EXERCISE PROMPT:
Each line from the material with the word "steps" in it must be copied.

INFORMATION SHOWN:

▶

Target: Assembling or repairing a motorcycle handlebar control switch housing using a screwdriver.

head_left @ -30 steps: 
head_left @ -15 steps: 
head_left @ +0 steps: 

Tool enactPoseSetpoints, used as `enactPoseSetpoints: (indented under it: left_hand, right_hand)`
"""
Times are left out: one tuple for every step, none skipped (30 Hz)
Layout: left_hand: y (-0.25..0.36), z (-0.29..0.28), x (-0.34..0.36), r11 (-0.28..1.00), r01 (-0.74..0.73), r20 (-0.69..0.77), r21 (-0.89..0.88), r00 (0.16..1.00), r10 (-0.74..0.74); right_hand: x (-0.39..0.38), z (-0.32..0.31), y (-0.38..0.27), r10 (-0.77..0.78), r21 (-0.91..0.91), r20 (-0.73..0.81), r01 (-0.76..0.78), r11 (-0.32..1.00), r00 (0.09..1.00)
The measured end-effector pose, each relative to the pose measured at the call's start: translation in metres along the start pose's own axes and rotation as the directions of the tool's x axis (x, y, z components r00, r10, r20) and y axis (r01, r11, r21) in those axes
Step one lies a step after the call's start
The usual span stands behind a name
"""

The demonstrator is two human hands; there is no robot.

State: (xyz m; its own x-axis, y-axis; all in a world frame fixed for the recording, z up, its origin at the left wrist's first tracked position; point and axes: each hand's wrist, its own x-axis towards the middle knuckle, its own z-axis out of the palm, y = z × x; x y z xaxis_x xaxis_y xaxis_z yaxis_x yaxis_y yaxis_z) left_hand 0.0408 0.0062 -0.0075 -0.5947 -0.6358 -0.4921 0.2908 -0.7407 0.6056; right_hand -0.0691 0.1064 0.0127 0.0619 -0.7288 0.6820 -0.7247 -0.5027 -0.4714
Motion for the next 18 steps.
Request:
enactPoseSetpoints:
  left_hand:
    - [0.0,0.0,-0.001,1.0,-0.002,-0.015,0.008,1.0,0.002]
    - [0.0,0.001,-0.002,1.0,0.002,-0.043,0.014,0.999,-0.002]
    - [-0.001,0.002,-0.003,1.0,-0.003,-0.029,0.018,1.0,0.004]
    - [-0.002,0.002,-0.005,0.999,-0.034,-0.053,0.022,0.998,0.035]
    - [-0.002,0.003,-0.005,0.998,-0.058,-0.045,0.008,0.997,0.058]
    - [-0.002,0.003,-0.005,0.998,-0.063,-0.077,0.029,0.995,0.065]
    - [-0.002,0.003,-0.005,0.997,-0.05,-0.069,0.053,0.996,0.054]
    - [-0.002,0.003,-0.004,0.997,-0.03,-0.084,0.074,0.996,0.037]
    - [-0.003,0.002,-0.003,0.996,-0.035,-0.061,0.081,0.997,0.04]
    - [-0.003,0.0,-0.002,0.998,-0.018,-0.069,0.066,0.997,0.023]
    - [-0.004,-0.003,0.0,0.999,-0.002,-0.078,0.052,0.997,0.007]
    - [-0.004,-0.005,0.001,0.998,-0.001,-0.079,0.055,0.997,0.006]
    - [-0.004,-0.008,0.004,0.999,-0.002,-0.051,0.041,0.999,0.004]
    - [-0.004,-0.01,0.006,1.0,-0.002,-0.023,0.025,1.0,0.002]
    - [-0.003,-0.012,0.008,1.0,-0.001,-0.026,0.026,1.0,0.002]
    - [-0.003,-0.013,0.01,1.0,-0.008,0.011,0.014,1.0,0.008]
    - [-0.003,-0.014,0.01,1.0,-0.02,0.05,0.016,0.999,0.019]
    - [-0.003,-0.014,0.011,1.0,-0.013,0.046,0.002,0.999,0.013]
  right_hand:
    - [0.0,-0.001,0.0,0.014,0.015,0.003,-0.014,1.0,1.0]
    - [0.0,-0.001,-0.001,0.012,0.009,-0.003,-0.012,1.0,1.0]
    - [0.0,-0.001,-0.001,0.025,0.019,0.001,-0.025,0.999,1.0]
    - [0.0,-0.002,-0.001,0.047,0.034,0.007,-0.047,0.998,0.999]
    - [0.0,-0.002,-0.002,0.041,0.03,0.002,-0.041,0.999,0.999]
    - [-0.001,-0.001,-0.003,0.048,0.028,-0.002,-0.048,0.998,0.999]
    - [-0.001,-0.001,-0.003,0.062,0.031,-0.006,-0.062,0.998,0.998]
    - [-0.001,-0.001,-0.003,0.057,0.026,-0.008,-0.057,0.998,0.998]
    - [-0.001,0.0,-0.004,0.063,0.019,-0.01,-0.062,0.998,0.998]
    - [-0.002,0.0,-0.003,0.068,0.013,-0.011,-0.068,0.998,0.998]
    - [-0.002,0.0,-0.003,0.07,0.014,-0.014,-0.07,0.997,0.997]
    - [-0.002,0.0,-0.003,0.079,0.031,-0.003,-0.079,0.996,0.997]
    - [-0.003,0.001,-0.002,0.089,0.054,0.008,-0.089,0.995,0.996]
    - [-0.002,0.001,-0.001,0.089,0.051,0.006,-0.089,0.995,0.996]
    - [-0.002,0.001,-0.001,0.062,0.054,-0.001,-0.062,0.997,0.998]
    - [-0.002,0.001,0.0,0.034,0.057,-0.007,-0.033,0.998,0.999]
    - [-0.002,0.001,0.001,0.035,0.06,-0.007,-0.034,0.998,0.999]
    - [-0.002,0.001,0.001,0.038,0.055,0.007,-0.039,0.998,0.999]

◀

SOLUTION TO THE EXERCISE:
head_left @ -30 steps: 
head_left @ -15 steps: 
head_left @ +0 steps: 
Motion for the next 18 steps.

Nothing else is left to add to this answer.